OTU Clustering Dependancies

  • cd-hit - tested with 4.5.4
  • uclust - now packaged with Qiime if using version 1.8.0 or higher. NOTE: uclust is not the same as usearch although google searches for the former will return the latter

Assembly Dependancies

You must have one of the following

  • phrap - tested with version 1.09518 (not currently recomented as it does not scale)
  • Ray - tested with version 2.3.1
  • velvet

Installation

You can either download the latest source code or a particular version from github. Once downloaded change into the Amplishot directory and run the following:

 [sudo] python setup.py install

or if you do not have sudo on your computer use the --prefix option to change the installation directory.

Command-line interface

Amplishot has a single executable called amplishot; you can see some basic help by running the command amplishot -h. The command-line options for Amplishot only offer a subset of the options that are available. Most options are changed by using a configuration file. The Amplishot configuration file is written in YAML, which is a simple markup language; before you try to modify the configuration file it might be helpful to read up on the YAML syntax. Command-line options and a configuration file can be used in tandum. Any options specified on the command-line will overwrite the corresponding value in the configuration file. If changes have been made to a configuration by using command-line options, a new configuration file will be outputted to the global output directory with a datetime signature so that no previous configuration details are lost. A new configuration file will not be outputted if there are no changes to the current configuration set.

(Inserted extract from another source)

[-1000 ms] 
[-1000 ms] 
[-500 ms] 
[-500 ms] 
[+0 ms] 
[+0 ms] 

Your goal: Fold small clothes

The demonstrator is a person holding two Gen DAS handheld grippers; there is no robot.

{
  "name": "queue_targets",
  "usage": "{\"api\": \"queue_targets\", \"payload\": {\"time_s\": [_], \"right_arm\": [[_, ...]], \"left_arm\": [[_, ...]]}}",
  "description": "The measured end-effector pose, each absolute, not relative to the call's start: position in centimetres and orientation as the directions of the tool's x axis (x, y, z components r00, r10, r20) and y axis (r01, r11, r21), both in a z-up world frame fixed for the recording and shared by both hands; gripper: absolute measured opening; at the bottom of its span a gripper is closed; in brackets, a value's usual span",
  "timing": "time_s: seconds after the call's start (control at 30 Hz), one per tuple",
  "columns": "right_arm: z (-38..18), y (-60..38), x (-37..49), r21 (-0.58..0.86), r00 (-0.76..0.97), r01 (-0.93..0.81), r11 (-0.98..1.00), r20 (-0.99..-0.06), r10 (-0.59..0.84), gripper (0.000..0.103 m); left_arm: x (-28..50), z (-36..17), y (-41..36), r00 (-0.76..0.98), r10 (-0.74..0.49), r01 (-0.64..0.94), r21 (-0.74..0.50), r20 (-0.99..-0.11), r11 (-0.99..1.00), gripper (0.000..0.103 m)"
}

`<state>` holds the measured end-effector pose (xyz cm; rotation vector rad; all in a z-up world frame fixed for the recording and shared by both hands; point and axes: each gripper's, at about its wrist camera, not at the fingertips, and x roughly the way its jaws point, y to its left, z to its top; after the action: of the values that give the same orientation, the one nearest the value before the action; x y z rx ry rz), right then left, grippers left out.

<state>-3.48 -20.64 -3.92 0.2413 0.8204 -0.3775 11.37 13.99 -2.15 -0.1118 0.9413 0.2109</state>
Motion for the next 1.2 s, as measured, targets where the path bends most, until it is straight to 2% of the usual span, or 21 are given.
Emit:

Configuration options and their values

  • threads: Sets the number of threads/processes to use in the Amplishot pipeline. The value should be a single integer number (default: 1)
  • log_level: Changes the verbosity of logging messages. The options from most verbose to least are: DEBUG, INFO, WARN, ERROR, CRITICAL (default: INFO)
  • output_directory: This is the directory where all results will be outputted.
    By default it is the current directory, symbolized by a '.' character
  • input_raw_reads: This must be a list of files raw Illumina sequencing read files to input into Amplishot. The format of the input reads must be a list-of-lists, which can be added to the configuration in two ways:

    input_raw_reads:
        - [/full/path/to/sample1.1.fq, /full/path/to/sample1.2.fq]
        - [/full/path/to/sample2.1.fq, /full/path/to/sample2.2.fq]
    
    input_raw_reads:
        - 
            - /full/path/to/sample1.1.fq
            - /full/path/to/sample1.2.fq
        -
            - /full/path/to/sample2.1.fq
            - /full/path/to/sample2.2.fq
    
  • aliases: Use this option to set the sample names to be used in the output files. By default the filename is used without the file extension. The form of the values must be a YAML list specified by either:

    aliases:
        - alias1
        - alias2
    
    aliases: [alias1, alias2]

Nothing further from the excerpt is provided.